On pourrait bien mourir demain, te disais-je alors. Tu ne comprenais pas, ton regard s'égarait, je répétais, on pourrait mourir demain. Cette idée me traversait sans arrêt, je la sentais palpable, mouvante, protéiforme mais bien réelle. Puis je te glissais je me sens plus à l'aise, quand je ne suis pas chez moi et tu ne comprenais pas le lien dans ma pensée, tu te bornais donc à ignorer inlassablement ce que tu ne pouvais saisir, par paresse.
Plus tard, lorsque je croisais ce regard et que je repensais aux détours tortueux de ma pensée, j'imaginais faire le tour de mes livres, de mes histoires, ouvrir tous mes carnets, en faire une grande étoffe, pour relier les réalités ; en faire une aventure, laisser la porte ouverte aux questions que je brûlais de poser et aux réponses que j’aurai feint de n’avoir aucune pudeur à livrer, comme si la nuit tombée avait débusqué le pouvoir de relier mes mondes dans les siens, un lieu alors inconnu, mais qui aurait eu la grâce de me rappeler que toutes les questions méritaient une réponse. 
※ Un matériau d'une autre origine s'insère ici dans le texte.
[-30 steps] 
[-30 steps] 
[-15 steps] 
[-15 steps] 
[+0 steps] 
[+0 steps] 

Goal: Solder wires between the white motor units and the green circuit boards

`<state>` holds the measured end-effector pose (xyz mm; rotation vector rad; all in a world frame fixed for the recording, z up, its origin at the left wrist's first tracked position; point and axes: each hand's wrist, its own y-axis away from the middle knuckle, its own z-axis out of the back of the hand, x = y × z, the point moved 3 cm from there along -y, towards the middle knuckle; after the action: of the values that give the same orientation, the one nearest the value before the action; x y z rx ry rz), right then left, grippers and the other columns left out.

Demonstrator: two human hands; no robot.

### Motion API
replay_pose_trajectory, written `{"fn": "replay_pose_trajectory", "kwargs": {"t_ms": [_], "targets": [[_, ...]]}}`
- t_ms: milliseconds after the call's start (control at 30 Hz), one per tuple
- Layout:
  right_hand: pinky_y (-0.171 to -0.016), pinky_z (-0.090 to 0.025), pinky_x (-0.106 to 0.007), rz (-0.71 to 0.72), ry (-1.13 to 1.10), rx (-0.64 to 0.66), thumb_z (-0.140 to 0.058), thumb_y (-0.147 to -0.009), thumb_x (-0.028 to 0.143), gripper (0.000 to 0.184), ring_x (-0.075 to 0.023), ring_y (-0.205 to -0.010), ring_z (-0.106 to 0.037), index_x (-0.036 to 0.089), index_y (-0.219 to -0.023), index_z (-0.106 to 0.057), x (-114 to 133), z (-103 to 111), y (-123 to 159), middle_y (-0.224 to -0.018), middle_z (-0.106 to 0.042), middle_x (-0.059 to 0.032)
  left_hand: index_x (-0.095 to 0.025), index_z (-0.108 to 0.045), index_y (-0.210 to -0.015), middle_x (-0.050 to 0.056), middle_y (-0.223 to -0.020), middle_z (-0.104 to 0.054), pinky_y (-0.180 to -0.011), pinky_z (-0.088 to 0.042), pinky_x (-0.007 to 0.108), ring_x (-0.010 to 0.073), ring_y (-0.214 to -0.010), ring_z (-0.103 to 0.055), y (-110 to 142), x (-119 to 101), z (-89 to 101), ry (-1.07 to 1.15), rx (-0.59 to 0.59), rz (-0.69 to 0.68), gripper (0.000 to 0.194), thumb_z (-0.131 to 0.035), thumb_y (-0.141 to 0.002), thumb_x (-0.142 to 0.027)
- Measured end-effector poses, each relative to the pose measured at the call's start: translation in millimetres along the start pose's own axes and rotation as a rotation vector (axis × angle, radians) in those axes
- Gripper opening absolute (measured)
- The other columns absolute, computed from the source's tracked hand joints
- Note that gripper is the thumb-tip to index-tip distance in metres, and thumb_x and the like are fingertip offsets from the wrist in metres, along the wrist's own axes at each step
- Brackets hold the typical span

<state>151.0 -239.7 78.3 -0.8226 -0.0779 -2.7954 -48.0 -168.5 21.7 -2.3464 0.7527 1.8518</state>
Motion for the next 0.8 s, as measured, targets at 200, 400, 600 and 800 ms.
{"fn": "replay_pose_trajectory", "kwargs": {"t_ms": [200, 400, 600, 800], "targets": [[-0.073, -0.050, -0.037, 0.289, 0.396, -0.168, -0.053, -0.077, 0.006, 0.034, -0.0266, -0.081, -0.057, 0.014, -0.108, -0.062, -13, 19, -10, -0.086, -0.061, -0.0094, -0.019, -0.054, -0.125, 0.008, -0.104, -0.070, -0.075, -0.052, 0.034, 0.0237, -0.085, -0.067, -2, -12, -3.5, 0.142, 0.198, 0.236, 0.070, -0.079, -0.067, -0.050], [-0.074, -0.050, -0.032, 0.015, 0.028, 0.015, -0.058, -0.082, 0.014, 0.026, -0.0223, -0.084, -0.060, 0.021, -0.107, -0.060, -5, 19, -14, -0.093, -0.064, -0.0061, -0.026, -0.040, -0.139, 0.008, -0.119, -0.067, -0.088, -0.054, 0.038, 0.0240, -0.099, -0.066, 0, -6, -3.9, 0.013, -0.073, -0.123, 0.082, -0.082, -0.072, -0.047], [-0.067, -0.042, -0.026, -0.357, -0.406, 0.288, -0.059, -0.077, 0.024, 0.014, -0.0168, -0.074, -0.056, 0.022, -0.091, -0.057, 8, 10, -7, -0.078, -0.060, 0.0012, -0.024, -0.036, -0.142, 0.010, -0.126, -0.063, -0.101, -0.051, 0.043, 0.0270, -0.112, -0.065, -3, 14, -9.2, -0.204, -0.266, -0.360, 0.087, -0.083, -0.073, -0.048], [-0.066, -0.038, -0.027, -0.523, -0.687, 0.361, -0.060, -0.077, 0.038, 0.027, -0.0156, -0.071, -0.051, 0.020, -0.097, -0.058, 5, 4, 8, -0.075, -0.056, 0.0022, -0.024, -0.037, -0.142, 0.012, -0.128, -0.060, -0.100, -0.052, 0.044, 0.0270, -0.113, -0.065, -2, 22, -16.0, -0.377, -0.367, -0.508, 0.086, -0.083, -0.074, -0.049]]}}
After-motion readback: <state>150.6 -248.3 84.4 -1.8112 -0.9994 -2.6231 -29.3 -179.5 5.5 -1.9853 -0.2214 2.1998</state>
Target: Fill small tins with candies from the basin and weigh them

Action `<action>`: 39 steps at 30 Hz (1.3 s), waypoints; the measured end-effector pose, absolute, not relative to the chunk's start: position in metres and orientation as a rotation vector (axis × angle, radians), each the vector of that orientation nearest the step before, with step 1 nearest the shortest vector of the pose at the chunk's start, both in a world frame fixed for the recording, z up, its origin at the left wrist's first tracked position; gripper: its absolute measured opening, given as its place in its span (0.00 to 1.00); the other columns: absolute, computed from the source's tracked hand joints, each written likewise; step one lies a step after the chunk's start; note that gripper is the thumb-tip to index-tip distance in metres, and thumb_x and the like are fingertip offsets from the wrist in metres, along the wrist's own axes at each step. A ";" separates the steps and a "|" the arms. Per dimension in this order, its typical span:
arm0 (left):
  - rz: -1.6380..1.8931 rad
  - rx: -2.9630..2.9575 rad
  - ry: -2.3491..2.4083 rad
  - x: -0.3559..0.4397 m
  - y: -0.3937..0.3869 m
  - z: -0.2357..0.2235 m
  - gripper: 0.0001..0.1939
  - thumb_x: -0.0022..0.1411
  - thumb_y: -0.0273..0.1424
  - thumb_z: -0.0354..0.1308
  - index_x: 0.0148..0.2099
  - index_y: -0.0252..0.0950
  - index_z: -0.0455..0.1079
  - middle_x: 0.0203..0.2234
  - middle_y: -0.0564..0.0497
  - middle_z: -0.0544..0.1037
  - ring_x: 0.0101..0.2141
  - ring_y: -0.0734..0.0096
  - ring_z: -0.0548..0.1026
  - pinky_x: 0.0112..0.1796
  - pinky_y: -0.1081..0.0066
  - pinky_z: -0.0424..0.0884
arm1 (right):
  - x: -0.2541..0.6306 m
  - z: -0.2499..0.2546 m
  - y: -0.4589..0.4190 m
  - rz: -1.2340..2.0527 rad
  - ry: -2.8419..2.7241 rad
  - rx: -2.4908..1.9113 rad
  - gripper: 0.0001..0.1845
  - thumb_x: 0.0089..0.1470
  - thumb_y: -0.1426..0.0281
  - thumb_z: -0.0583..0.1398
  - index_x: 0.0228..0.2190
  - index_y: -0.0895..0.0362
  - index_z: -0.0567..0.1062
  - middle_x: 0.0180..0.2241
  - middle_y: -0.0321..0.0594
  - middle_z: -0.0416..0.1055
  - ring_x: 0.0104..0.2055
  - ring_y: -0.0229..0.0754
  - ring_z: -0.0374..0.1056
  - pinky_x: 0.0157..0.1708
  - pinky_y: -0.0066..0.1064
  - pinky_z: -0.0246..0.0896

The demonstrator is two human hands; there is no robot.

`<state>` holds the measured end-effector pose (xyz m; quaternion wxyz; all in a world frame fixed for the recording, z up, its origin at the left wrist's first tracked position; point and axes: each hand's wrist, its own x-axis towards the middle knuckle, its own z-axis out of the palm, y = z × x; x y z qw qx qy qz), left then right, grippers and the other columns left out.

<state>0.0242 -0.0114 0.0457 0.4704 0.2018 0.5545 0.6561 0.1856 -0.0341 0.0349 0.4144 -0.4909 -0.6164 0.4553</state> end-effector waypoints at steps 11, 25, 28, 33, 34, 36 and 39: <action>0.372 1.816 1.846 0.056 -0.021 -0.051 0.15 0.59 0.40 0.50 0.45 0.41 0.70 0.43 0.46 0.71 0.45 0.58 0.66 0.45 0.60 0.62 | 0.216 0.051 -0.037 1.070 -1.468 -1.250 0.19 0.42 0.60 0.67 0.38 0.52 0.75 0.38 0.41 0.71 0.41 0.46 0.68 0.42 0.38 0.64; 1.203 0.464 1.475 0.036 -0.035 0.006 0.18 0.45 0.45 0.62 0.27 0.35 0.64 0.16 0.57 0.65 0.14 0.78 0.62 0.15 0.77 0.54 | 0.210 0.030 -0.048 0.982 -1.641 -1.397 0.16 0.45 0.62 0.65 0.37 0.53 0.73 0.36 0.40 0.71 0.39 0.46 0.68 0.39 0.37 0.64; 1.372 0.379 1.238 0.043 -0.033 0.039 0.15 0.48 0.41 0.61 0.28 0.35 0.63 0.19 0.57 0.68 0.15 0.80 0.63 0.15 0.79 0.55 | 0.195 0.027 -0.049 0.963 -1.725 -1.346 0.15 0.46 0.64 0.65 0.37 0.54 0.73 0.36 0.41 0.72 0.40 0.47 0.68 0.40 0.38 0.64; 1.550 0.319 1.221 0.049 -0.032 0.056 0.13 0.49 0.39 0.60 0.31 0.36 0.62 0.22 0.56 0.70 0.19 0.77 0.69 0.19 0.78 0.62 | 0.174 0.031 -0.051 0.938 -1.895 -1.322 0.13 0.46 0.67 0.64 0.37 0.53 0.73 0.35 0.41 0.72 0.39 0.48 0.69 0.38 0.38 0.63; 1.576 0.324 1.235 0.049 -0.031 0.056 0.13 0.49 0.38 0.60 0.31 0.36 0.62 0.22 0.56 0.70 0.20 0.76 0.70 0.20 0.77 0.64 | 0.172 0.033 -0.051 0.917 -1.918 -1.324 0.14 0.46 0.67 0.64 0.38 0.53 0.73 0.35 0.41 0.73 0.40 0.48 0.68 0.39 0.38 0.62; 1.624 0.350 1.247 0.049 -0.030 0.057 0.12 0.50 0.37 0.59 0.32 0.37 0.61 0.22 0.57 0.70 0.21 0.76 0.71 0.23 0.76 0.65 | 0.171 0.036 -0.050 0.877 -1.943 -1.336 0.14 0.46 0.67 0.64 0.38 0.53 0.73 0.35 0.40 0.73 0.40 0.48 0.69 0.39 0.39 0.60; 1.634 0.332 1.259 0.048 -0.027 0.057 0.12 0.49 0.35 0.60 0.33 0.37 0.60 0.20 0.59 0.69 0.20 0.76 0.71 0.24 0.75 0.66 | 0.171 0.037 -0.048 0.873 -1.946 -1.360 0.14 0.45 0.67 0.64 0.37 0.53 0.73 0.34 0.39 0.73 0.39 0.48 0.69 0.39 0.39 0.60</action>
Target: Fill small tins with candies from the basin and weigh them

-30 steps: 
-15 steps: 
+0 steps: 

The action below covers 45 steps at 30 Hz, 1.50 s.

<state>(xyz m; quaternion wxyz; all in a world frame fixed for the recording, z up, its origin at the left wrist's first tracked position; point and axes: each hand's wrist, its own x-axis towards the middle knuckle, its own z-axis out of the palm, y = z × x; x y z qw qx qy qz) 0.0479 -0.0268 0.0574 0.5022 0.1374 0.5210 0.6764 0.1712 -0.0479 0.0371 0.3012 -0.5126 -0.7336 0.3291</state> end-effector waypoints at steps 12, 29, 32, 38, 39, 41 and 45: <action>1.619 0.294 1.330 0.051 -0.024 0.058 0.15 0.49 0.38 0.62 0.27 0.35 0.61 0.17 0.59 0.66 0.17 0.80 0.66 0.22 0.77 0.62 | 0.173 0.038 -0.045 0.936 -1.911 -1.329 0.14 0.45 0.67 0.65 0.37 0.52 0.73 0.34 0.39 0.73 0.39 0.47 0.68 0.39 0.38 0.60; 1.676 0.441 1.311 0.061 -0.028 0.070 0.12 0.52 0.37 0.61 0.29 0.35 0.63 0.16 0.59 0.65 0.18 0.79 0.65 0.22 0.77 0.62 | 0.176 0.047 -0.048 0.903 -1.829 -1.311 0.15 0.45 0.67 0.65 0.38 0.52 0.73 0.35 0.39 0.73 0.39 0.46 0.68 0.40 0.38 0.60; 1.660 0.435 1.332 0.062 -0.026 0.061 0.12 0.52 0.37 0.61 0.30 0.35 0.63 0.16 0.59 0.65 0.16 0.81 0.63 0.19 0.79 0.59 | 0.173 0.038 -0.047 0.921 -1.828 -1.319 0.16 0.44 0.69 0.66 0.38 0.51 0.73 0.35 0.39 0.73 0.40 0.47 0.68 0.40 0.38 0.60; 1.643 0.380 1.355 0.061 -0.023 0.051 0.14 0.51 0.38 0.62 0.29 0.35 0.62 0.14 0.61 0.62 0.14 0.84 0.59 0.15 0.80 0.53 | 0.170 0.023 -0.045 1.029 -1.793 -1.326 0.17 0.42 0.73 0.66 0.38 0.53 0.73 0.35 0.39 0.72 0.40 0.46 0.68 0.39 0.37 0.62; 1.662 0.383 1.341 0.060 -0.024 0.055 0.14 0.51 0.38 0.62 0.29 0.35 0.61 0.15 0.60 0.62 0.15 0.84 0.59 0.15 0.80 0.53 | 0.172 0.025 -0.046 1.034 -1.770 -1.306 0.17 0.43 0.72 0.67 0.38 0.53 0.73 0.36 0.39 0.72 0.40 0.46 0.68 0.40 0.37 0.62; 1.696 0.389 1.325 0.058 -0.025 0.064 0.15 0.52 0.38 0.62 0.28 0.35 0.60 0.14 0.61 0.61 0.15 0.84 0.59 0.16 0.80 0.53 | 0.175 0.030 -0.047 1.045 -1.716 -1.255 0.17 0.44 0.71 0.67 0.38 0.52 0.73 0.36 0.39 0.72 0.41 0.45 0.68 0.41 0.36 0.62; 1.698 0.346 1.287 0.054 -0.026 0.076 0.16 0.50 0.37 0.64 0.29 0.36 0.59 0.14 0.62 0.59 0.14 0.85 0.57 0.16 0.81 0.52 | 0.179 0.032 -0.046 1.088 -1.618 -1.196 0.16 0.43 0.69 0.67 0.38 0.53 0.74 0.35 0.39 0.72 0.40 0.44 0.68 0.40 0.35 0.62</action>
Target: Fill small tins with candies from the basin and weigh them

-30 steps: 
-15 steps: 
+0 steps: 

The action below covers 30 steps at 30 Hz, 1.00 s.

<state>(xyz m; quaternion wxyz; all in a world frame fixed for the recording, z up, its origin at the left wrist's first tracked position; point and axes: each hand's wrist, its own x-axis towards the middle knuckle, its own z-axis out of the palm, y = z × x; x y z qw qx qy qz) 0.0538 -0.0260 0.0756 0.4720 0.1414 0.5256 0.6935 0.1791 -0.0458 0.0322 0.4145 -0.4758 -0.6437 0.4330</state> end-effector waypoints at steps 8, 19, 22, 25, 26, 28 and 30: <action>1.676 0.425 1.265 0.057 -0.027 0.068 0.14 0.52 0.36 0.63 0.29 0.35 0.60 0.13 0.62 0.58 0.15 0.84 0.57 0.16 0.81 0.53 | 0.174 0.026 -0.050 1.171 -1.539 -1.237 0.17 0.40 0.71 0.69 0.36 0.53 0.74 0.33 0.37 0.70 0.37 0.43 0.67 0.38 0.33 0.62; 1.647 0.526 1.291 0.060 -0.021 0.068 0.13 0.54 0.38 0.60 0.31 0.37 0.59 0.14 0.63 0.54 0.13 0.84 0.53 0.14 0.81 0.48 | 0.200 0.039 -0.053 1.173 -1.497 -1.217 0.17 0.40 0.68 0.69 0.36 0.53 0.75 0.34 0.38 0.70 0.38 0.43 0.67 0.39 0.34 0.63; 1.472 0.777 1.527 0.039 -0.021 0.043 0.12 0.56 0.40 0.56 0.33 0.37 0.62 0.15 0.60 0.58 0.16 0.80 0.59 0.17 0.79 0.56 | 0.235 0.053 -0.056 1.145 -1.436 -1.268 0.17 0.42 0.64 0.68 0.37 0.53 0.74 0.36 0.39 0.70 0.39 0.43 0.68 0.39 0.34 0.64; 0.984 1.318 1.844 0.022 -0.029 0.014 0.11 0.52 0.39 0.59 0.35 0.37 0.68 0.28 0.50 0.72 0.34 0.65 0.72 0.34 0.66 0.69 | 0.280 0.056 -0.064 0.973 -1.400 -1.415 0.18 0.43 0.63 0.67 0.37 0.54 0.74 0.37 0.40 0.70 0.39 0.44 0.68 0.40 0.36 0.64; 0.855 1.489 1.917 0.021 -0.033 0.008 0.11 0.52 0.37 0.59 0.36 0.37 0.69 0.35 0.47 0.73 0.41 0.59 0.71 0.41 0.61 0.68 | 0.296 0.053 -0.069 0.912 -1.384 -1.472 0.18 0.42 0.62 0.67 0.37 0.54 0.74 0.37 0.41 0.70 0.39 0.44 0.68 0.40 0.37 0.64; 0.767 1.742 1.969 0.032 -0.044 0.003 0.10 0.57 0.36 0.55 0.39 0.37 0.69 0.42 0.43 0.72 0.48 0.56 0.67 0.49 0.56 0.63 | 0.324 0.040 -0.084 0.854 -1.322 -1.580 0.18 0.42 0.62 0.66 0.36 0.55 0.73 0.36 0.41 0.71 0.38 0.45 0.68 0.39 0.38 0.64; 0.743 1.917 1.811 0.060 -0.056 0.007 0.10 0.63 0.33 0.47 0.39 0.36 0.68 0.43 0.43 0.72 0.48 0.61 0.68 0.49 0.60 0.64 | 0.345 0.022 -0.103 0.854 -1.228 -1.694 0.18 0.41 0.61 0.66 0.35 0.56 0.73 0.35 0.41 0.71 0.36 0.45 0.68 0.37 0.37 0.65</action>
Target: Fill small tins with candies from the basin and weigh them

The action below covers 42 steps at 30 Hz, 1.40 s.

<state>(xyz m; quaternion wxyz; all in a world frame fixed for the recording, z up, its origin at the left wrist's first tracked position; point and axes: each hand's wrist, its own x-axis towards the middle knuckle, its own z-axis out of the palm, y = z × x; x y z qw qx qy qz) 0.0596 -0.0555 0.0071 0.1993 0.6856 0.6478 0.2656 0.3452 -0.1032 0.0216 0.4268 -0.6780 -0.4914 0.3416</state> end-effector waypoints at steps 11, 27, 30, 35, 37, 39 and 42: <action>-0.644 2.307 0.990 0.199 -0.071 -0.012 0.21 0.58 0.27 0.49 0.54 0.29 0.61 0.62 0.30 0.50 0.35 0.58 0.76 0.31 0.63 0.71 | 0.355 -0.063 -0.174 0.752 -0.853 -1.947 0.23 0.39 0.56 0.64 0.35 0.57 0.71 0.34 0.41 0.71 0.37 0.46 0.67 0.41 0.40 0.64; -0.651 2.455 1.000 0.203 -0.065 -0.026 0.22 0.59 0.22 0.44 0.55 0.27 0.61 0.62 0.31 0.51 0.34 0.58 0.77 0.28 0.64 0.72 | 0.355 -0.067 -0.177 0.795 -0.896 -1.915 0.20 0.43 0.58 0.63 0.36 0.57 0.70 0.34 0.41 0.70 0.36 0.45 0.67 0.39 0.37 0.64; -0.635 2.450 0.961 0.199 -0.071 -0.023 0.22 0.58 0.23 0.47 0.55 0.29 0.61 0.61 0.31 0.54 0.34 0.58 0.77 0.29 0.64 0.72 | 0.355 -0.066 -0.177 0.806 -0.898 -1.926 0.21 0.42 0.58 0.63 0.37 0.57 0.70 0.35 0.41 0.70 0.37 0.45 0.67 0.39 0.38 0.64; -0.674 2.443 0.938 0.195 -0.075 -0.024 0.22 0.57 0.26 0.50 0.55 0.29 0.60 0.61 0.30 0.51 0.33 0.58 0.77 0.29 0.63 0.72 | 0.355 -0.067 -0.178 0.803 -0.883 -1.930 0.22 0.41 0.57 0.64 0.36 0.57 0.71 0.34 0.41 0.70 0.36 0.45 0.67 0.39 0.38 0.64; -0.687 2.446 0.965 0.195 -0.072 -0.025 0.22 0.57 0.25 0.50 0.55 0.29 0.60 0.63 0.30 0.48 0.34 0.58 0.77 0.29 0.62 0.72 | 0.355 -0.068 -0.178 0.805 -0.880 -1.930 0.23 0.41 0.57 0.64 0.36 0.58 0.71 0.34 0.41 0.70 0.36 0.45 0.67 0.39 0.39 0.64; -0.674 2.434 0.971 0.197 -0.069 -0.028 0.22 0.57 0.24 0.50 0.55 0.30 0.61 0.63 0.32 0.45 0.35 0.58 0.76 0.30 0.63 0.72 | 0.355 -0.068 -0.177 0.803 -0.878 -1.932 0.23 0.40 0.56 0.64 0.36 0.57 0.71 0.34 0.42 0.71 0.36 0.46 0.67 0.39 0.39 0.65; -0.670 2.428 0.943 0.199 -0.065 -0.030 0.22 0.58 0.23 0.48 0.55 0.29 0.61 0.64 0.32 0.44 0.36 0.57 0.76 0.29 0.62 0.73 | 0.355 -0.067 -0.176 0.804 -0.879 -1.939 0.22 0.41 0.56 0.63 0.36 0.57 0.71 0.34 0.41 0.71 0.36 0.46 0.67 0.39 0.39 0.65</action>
Mais alors que je ne pouvais chasser la lassitude qui alors m’agrippait, je suis revenue à mon point de départ, à la pensée initiale et j’ai arraché ma peau comme un vêtement, avec comme unique raison, l’envie de raconter une histoire ou d’écrire ma pensée, que l’on écoute mes idées décousues, que l’on m’entraîne vers des mondes inconnus, des idées sans interruption. Je repensais au monde au bord de l'océan où j’étais recluse, séparée de mon philtre, comme une mélopée, comme un écho, inatteignable, à la limite de l’immatériel, rivé sur mon nuage d’hélium, j’ai retrouvé toutes celles que j’avais été et puis j’ai eu envie d’enjoindre nos hanches, de collecter les peaux dont nous nous étions tant de fois vêtues, sur le pas des portes des mondes qui n’étaient pas les nôtres. J’ai ramassé nos restes, parce que je voulais conter une histoire, en acceptant l’ensemble qui n’est abreuvé que de tout et son contraire, en laissant les polarités m’habiter, en construisant ma maison, ne laissant jamais la porte se refermer sur rien, pour donner aux choses le pouvoir d’entrer, aux émotions de me traverser si d’aventure ce qui se trame sous mes doigts est une ludicité, une envie de jouer, en me rappelant sans cesse la mélodie d’alors.

Rien de grave, plus jamais rien de grave.
Ni la pluie, ni le vent, ni la nuit, ni le temps.